车开到老房子所在的路段,陈菲菲再撑不住,“就停这儿吧。”
司机犹豫,像是怕把她提前放下不好交差。
“我有点晕车不舒服。”陈菲菲说。
司机这才靠边停了车。
陈菲菲问他路费。
司机摆摆手说出发前酒店经理就已经付过钱了。
陈菲菲点点头,下了车。
天还没亮,路灯浑浑蒙蒙的,在视线里,一会儿是圆形的光斑,一会儿又清晰,昏黄的光里,她的影子忽长忽短。

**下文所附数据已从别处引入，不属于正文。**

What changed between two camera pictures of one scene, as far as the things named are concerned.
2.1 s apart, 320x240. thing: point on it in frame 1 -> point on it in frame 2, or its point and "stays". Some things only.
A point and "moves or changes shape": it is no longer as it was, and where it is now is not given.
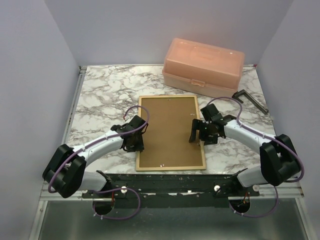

陈菲菲忽地想到,在申城那个夜晚,从小酒馆出来,去往酒店的路,同此刻脚下的路段很像。
那会儿她还抱着一个醉鬼。
现在倒是两手空空。
和云竹纸醉金迷的日子,就像一杯倒在对方怀里的酒,酒倒完了。
腾跳的泡沫也消失了。
小巷很长,斑驳的青石板,陈旧的楼道,在阴雨天里,像蜷缩在晦暗里的流浪猫。
陈菲菲进入小巷时,回过头看了眼。司机大概是不放心她,还在路边停着。
那辆车通体黢黑,质感高级,安静地卧在路边,与这条巷子格格不入。
像极了初见的那个夜晚。
只不过,这次的车里,没了那个趾高气扬的云三小姐。
陈菲菲扭头收回眼,拐进了巷子,上楼前,注意到楼下的枇杷树下被雨打下的花,不由驻足看过去。
黄色的小花簇拥在枝叶之间。
雨后寒凉的秋风刮过,又有几瓣花裹挟厚重的潮湿脱离了枝头。
向她的心坎倾泻下来。
真可惜,她看不到陆芬家的枇杷结果了。